Return the lines below exactly, from the first line to the line that contains "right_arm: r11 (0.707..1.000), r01". Leave out pictures.

◇ ◇ ◇ ◇ ◇ ◇ ◇

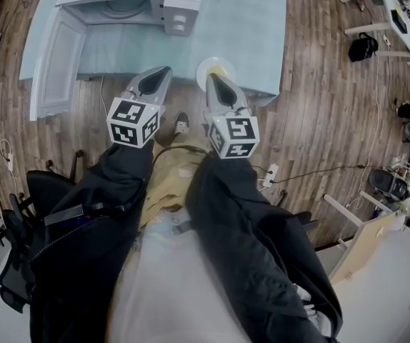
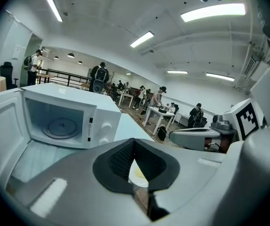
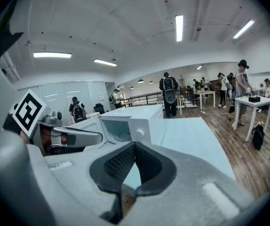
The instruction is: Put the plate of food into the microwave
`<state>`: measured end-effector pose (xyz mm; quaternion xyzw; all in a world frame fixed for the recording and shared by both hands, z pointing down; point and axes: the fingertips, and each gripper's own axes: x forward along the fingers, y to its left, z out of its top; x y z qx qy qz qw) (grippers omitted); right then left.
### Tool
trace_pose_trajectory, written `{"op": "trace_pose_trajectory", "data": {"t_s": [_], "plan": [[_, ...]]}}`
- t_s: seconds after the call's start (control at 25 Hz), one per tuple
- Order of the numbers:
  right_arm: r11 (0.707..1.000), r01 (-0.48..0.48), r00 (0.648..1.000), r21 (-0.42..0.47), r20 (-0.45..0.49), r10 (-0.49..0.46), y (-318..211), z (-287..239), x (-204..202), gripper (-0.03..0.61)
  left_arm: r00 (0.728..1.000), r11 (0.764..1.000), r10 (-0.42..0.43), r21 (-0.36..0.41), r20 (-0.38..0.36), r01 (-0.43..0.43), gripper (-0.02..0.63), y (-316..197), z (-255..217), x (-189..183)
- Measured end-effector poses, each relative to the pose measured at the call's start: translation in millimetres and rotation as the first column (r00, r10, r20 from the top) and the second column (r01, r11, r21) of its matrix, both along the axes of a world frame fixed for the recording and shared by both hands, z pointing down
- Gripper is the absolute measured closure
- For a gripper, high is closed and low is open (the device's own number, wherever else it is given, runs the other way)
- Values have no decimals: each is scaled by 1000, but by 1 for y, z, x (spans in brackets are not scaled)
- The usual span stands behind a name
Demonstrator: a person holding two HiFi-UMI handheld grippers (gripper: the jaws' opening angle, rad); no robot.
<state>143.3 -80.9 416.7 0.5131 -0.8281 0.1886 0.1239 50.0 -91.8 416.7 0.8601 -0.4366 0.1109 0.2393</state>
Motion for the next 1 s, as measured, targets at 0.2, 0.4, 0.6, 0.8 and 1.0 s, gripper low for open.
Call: {"op": "trace_pose_trajectory", "data": {"t_s": [0.2, 0.4, 0.6, 0.8, 1.0], "plan": [[995, -34, 999, -97, -19, 32, 8, 37, 5, 577, 1000, 999, 19, -37, 14, -18, 618, -1, 25, -1], [979, -57, 998, -195, -26, 53, 19, 75, 14, 577, 998, 991, 59, -119, 29, -55, 618, 9, 58, 8], [965, -57, 998, -254, -31, 50, 25, 101, 20, 577, 996, 979, 76, -192, 46, -66, 618, 20, 89, 12], [945, -52, 999, -322, -21, 48, 36, 125, 17, 577, 995, 970, 71, -239, 69, -53, 618, 30, 111, 6], [923, -60, 998, -380, -14, 59, 46, 150, 25, 577, 994, 962, 70, -271, 82, -46, 618, 34, 128, 8]]}}
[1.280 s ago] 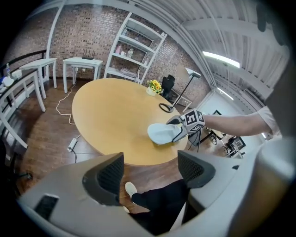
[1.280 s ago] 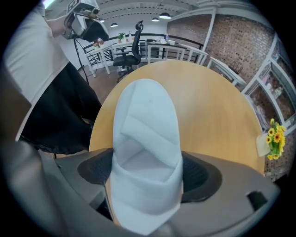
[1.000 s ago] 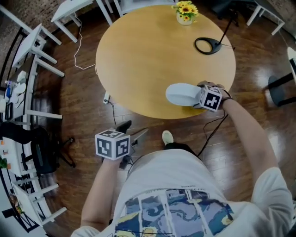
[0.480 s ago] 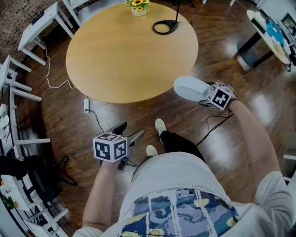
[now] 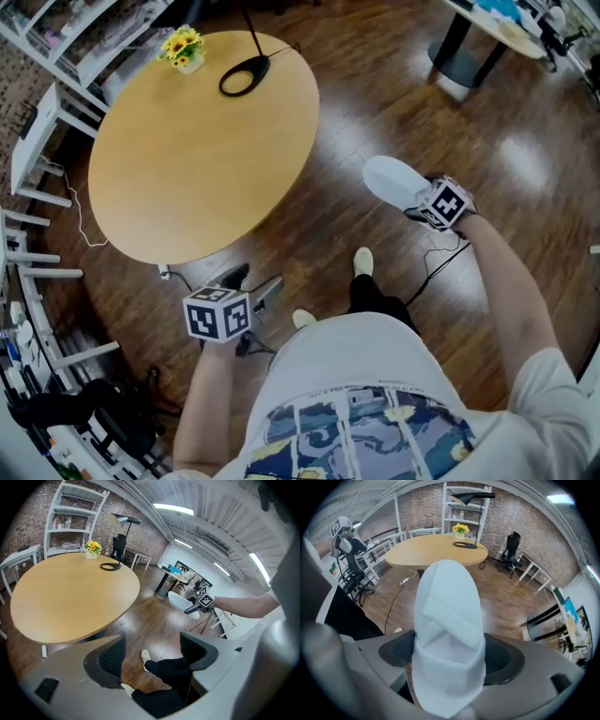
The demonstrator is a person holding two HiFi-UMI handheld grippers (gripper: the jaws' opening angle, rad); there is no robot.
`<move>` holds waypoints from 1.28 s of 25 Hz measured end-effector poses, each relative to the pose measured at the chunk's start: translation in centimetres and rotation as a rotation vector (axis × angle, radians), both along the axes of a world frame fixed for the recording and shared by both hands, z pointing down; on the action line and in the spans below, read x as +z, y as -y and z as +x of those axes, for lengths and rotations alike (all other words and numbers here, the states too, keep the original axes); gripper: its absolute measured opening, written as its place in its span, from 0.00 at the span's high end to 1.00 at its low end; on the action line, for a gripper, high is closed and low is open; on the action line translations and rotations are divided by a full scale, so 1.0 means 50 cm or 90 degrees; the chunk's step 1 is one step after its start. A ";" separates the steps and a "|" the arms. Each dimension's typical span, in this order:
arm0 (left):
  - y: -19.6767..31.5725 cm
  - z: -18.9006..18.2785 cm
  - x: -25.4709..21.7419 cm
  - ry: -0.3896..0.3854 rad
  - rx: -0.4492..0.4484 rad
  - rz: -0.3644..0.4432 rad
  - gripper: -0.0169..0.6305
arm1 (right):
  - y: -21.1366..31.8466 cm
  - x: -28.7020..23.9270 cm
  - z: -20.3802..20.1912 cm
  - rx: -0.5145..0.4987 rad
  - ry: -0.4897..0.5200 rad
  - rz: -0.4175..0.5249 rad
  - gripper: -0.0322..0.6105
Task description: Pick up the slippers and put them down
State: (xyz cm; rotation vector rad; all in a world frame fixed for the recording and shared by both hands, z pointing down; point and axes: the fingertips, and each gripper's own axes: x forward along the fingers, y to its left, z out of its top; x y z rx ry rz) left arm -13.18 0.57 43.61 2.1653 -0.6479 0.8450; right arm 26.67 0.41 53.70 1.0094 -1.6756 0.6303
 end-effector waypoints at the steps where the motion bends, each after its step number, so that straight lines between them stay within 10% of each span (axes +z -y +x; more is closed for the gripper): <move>1: 0.010 0.048 0.005 0.006 0.006 -0.005 0.41 | -0.002 0.015 0.045 0.015 0.004 -0.003 0.24; 13: 0.126 0.611 0.225 0.128 0.177 -0.055 0.41 | 0.009 0.329 0.493 0.226 0.059 -0.034 0.25; 32: 0.212 0.962 1.054 0.173 0.224 -0.147 0.41 | 0.029 1.318 0.714 0.521 0.107 -0.073 0.25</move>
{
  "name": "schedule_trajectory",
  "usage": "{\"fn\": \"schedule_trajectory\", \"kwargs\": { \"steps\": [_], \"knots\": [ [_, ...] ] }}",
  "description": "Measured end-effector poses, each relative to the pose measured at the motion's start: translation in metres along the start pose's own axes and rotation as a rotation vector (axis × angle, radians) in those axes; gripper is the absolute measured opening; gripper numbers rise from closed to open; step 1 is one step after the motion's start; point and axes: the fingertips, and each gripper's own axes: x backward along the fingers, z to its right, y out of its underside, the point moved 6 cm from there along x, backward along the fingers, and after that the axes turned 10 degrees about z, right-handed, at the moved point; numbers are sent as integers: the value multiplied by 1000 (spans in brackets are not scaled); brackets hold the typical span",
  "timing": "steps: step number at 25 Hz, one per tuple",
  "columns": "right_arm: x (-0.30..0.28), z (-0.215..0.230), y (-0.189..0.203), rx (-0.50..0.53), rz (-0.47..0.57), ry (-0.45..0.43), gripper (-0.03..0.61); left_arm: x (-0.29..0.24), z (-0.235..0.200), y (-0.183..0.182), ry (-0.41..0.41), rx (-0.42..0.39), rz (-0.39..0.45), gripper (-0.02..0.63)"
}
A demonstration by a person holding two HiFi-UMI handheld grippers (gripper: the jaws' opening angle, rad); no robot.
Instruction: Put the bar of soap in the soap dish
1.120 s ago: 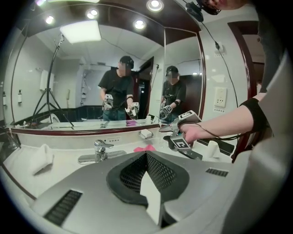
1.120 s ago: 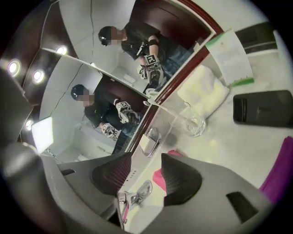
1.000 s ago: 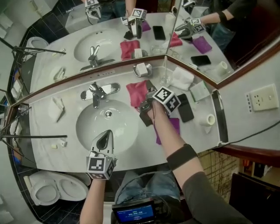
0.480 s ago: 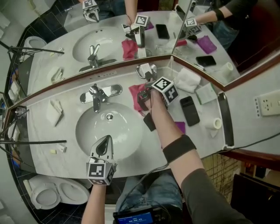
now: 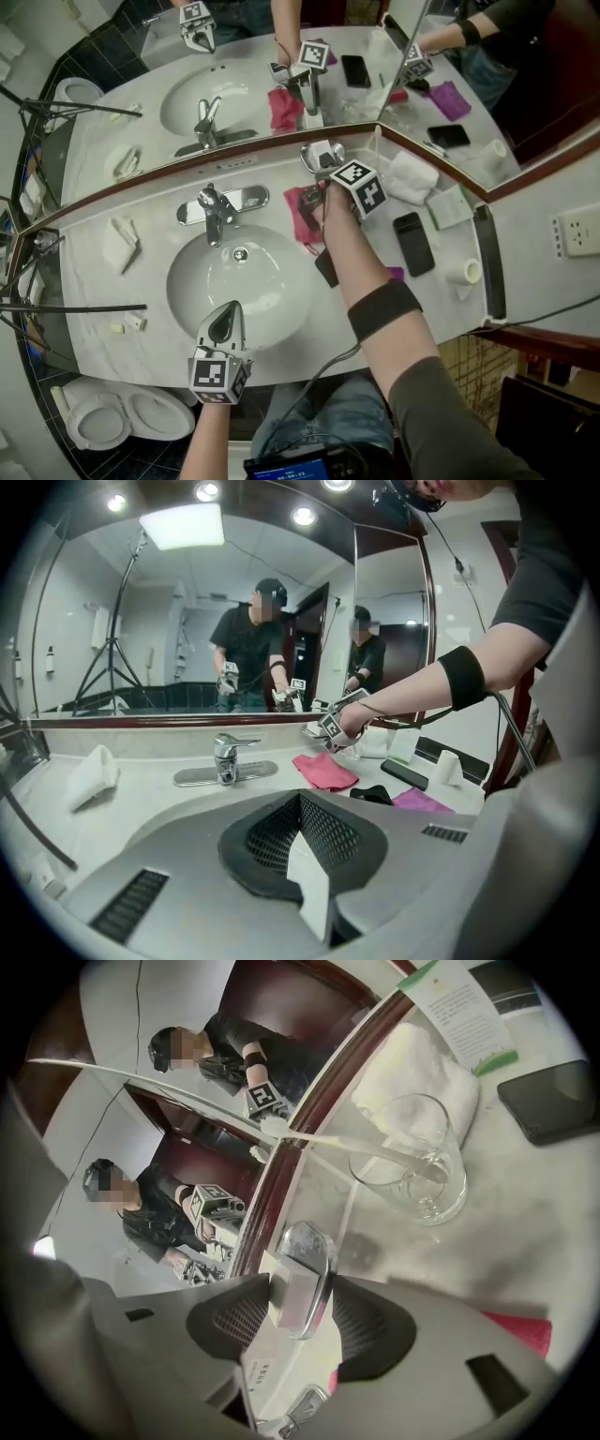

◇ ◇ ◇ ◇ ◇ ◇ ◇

ANSWER TO THE PROBLEM:
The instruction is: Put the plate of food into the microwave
`<state>`: measured end-effector pose (xyz mm; quaternion xyzw; all in a world frame fixed for the recording and shared by both hands, z pointing down; point and axes: the fingertips, and each gripper's own axes: x forward along the fingers, y to its left, z out of its top; x y z qx qy qz qw) (grippers omitted); right then left.
### Tool
trace_pose_trajectory, written `{"op": "trace_pose_trajectory", "data": {"t_s": [_], "plan": [[_, ...]]}}`
- t_s: seconds after the call's start (control at 25 Hz), one per tuple
- Order of the numbers:
  right_arm: r11 (0.707..1.000), r01 (-0.48..0.48), r00 (0.648..1.000), r21 (-0.42..0.47), r20 (-0.45..0.49), r10 (-0.49..0.46), y (-318..211), z (-287..239), x (-204..202), gripper (-0.03..0.61)

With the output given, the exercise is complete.